AMERICAN INNOVATION:
ALIVE AND WELL IN THE 21ST CENTURY
by J. Conrad Guest
Forty-seven years ago, John F. Kennedy challenged America to put a man on the moon and America responded. That the first lunar landing took place a mere sixty-five years after the Wright brothers’ first successful flight and forty-one years after Charles Lindbergh crossed the Atlantic in Spirit of St. Louis only makes this feat more remarkable.
Today, President Obama faces the challenge of melding the automotive industry with the environmental lobby, state governors, and Congress, in the hope of providing a solution, through innovation, to the issues of energy and climate change, while nursing back to health an ailing American economy.
Obama recently stated that he is committed to working with Congress and the automotive industry to meet one goal: leading the world in building the next generation of clean cars.
We are at a crossroads where the future of this country’s automobile industry is concerned. What happens over the coming months will have a lasting impact on this industry as well as the global economy.
Key to the survival of Detroit and the Midwest, as well as to a healthier economy, is a thorough understanding of how we got here.
Make no mistake, the automotive industry, its greed, is largely to blame for its current predicament.
Sixty years ago, after World War II, General Motors, Standard Oil and Firestone Tires were brought before Congress on conspiracy charges. They were found guilty of creating dummy companies that bought up mass transit systems that had served many major cities so well for so long, to tear up the tracks and sell the trolleys to South American cities, where today many still transport people to and from work.
Guilty, and fined one dollar.
After the war, the automotive industry led America into a new era: a car in every driveway; and when that wasn’t enough, two cars in every garage. What was good for the automobile industry was good for America. Even while, thirty years later, cities like Los Angeles, stuck in gridlock, began to clamor for a mass transit system to alleviate the congestion on their freeways.
Fact: a horse and buggy traveled faster in LA in 1911 than does a car during rush hour traffic today.
The ad agencies continue to sell automobiles on the glamour of luxury and horsepower ─ bigger is better and faster more advantageous. Ads show sports cars boasting two hundred horses under the hood zipping through city streets empty of traffic while in reality these same two hundred horses merely consume more gas while they sit idling in bumper-to-bumper traffic. Glamorous women sell luxury cars on the premise that it’s important, when the owner turns on the car, the car returns the favor.

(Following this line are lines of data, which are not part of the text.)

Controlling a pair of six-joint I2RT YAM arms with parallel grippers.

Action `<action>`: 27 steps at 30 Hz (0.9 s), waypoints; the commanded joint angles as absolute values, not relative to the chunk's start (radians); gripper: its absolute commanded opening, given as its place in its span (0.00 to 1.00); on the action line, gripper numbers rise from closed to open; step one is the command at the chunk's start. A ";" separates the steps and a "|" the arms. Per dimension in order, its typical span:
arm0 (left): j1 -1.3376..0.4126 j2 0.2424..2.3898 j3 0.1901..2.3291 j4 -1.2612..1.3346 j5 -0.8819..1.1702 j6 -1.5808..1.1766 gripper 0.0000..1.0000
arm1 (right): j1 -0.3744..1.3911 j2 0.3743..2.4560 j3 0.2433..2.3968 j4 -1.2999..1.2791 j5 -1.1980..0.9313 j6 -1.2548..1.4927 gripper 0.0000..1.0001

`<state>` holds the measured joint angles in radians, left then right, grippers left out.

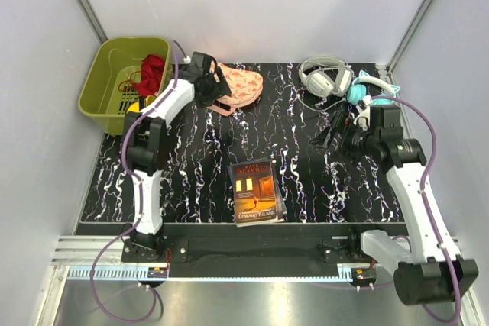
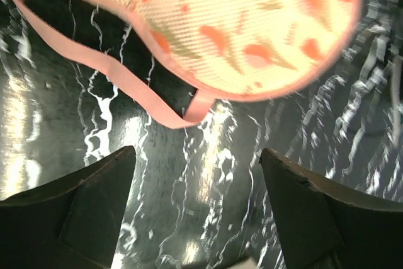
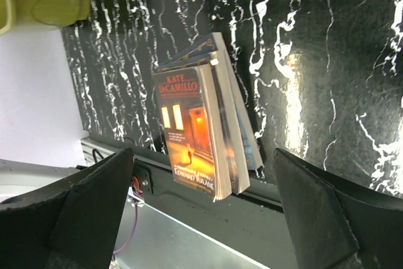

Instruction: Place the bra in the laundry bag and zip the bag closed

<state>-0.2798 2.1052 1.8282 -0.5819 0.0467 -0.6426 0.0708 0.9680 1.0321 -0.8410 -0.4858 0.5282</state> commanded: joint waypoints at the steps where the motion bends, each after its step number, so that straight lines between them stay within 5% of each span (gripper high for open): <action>1: -0.293 2.176 1.937 -0.560 -0.073 -0.810 0.79 | 0.067 1.045 1.106 -0.844 -0.466 0.468 1.00; 11: -0.287 2.348 2.026 -0.449 -0.118 -0.920 0.53 | 0.067 1.083 1.123 -0.836 -0.482 0.463 1.00; 23: -0.255 2.404 2.017 -0.416 -0.112 -0.968 0.56 | 0.066 1.083 1.126 -0.836 -0.472 0.460 1.00; 27: -0.249 2.424 2.029 -0.396 -0.092 -0.957 0.36 | 0.067 1.091 1.129 -0.839 -0.483 0.459 1.00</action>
<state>-0.2535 2.4042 1.9865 -0.4587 -0.0834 -0.9623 0.0708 1.0828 1.0863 -0.8436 -0.4805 0.4751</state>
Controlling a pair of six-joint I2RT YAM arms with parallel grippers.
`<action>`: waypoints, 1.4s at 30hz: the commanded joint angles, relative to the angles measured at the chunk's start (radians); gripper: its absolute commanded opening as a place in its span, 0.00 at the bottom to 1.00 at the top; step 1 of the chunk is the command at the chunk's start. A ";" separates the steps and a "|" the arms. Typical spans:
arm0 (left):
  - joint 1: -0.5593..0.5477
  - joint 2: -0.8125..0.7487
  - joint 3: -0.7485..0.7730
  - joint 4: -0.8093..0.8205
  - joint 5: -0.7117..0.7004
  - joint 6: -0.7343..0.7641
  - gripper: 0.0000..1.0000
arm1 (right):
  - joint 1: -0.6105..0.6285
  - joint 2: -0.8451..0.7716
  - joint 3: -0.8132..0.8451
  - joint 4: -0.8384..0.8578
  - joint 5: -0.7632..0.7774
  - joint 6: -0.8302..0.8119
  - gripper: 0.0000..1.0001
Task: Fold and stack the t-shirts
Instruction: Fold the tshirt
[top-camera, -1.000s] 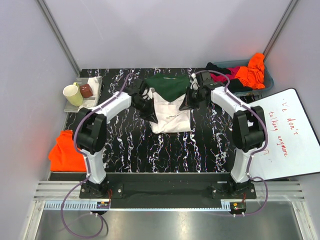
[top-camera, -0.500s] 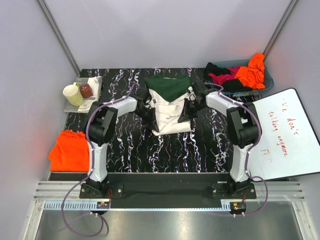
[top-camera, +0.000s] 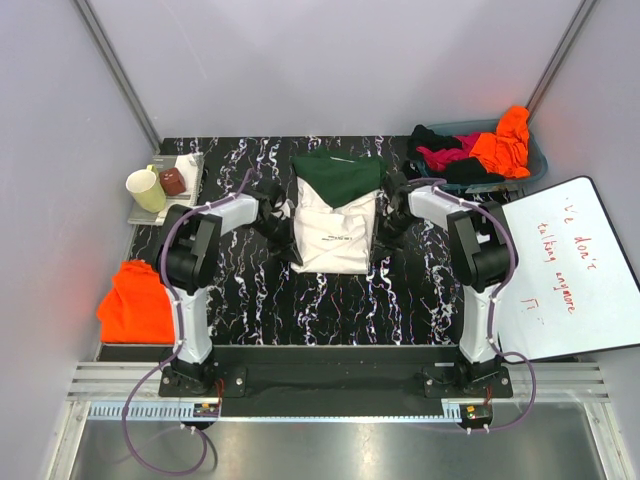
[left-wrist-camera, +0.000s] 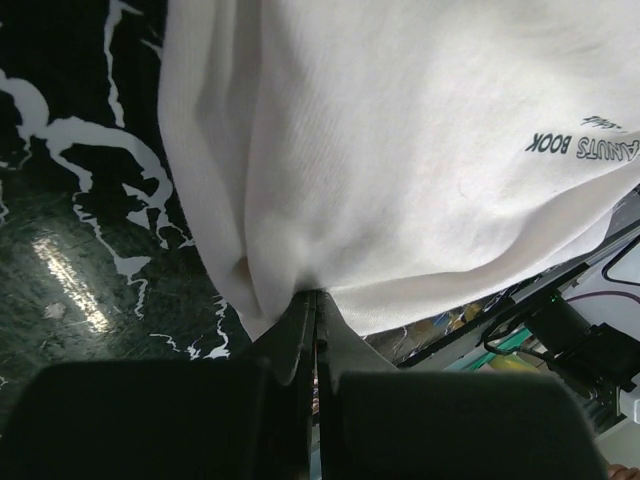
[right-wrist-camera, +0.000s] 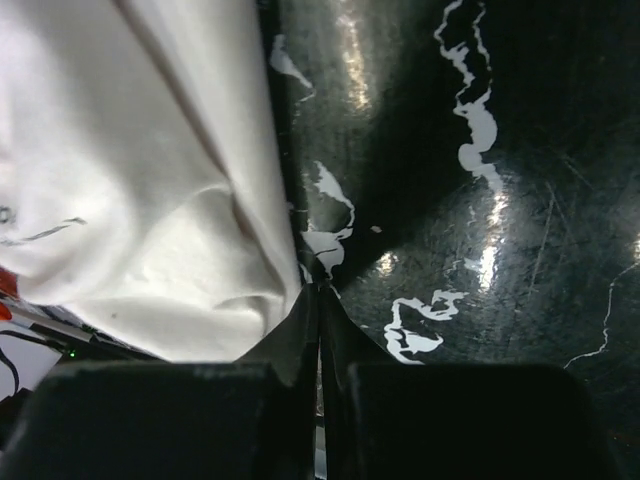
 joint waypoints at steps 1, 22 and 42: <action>0.008 0.006 -0.042 -0.041 -0.110 0.064 0.00 | 0.006 0.007 0.012 -0.030 0.021 -0.012 0.00; 0.008 -0.192 0.048 -0.101 -0.094 0.130 0.00 | 0.301 -0.095 0.056 -0.010 -0.016 -0.076 0.00; 0.022 -0.201 0.024 -0.105 -0.130 0.179 0.13 | 0.273 -0.174 0.089 -0.087 0.016 -0.044 0.07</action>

Engineers in Detroit first claimed they could not improve on the efficiency of the internal combustion engine; then they told us they had the technology but it would be too costly to the consumer. I wonder how costly had they, thirty years ago, funneled profits into new technologies rather than to lining the pockets of executives who sat on their hands until they had no alternative but to ask Congress for a bailout.
Opponents of Obama state the government has no place in the private sector, that they should stay out of industry, even as they should stay out of the financial industry.
I have no answers, but I’m open to all suggestions for a solution.
Some of Obama’s rhetoric smells like socialism, and for the first time in my life I’m wondering if that’s so terrible. Wall Street couldn’t police itself, gave in to greed, just as the automobile industry did. If an industry can’t be trusted to have ethics, what is the alternative but to appoint a watchdog?
The old ways failed. We have what amounts to a clean slate. Will American ingenuity and innovation take over, or will greed hold sway?